Moreover, a Texas federal jury in March 2022 acquitted the only individual to be criminally charged and tried over the 737 Max saga, Boeing’s former chief technical pilot Mark Forkner. The government’s case against Boeing stemmed from allegations that Forkner and another Boeing employee downplayed the novelty of the 737 Max 8’s features in order to persuade an FAA evaluation group to mandate a less-rigorous level of training for pilots, to get the aircraft to market faster.

Corporate criminal charges hinge on a lot of factors and questions, including whether the acts of the defendant company’s employees were authorized and to what extent the company cooperated with the government’s investigation. Prosecutors also have to consider whether there could be important collateral consequences that might unduly harm the corporation or, more importantly, the national security or trade interests of the U.S., according to Clyde & Co. LLP partner Ken Quinn, a former chief counsel for the FAA.

“Ultimately, prosecutors must have confidence they can prove the case at trial, beyond a reasonable doubt. The difference between civil and criminal standards is vast,” Quinn noted. “The record in aviation criminal prosecutions is that absent clear evidence of authorized, intentional or reckless acts condoned at the highest levels, these cases against aviation companies often collapse.”
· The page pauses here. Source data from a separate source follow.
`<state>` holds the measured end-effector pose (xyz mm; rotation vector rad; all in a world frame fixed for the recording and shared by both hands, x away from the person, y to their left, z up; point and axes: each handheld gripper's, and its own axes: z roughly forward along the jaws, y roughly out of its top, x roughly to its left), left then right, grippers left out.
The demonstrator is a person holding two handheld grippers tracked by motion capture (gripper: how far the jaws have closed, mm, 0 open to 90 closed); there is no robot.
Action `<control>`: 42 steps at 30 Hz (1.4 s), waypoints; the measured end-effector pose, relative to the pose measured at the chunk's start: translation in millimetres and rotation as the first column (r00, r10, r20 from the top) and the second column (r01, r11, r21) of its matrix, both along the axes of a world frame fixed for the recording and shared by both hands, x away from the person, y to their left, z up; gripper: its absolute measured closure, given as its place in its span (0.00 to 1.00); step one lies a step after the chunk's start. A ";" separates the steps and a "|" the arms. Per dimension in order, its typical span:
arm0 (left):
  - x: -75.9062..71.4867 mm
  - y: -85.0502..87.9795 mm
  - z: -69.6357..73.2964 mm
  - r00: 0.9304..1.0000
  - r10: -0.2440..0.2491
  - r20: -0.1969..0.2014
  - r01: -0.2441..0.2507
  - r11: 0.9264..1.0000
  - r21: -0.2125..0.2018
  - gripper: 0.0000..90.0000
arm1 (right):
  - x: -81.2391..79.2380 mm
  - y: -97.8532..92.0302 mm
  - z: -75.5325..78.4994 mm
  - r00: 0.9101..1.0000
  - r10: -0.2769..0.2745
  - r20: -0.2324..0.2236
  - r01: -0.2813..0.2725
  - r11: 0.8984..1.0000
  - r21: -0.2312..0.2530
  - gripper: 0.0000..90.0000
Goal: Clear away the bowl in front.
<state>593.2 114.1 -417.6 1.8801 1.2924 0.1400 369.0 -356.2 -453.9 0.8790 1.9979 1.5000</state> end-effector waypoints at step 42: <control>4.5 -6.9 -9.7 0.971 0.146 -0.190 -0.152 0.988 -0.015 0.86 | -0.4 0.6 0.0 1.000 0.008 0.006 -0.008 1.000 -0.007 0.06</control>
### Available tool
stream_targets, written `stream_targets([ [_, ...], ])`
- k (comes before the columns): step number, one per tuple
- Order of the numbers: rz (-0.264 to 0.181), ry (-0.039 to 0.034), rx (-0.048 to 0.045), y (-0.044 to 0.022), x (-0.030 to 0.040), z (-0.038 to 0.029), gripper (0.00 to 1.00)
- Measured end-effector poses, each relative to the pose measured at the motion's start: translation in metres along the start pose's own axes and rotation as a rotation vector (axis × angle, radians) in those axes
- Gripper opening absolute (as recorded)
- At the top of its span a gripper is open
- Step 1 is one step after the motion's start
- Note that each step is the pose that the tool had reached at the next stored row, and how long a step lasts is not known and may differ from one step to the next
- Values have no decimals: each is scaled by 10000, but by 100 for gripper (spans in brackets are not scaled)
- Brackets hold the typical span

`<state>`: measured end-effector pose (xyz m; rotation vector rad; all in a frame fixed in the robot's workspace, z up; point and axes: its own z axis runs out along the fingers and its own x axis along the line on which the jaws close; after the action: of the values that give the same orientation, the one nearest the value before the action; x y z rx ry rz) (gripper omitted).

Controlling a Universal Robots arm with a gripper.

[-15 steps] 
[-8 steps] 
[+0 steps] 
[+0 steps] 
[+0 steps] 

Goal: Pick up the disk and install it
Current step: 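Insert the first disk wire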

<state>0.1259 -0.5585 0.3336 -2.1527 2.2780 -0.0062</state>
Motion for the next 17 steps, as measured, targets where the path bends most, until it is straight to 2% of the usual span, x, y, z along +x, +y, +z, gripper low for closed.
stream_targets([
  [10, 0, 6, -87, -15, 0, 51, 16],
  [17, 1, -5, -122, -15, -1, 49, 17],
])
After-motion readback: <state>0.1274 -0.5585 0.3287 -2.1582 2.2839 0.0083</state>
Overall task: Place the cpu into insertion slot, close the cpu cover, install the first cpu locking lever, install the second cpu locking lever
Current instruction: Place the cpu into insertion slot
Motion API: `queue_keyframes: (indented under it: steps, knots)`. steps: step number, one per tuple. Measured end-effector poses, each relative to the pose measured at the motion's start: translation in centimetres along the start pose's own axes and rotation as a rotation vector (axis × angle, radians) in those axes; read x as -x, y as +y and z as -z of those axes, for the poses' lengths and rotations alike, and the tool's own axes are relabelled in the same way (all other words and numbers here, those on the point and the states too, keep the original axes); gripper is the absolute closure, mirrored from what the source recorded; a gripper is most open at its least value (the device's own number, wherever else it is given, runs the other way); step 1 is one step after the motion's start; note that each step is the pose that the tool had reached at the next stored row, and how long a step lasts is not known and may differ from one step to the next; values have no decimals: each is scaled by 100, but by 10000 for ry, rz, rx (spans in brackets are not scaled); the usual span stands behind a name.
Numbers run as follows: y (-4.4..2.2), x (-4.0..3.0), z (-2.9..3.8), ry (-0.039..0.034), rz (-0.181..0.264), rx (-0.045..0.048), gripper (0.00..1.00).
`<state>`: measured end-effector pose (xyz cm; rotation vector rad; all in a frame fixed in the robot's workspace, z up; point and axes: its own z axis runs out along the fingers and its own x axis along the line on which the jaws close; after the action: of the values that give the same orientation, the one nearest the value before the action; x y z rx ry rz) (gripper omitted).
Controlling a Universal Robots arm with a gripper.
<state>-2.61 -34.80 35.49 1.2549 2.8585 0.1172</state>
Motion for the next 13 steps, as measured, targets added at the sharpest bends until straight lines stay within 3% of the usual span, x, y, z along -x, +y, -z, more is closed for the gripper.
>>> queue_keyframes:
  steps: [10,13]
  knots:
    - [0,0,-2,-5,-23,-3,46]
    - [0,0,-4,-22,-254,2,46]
Boeing has stated that it remains focused on overhauling its corporate culture and plugging gaps on production lines under an FAA-mandated corrective action plan that was implemented following a different incident, the January 2024 midair door-plug blowout aboard a 737 Max 9 jet operated by Alaska Airlines.

Michael J. Wynne, a partner and white collar criminal defense attorney with Gregor Wynne Arney PLLC, said a non-prosecution agreement for Boeing “is the right result.”

If Boeing had a felony criminal conviction under last year’s plea deal, it would’ve triggered additional scrutiny for a possible suspension or debarment from federal contracting, putting the American aerospace titan’s lucrative future contracts at risk.

“While a criminal prosecution may at a certain level go further in vindicating the losses the families suffered and in sending a message, you cannot put a corporation in prison,” Wynne said. “Boeing is a corporate citizen. Difficult as it may be to swallow, a resolution of this case that allows the company to retool, reform its practices, and then compete for future contracts is in the best interest of the public at the end of the day.”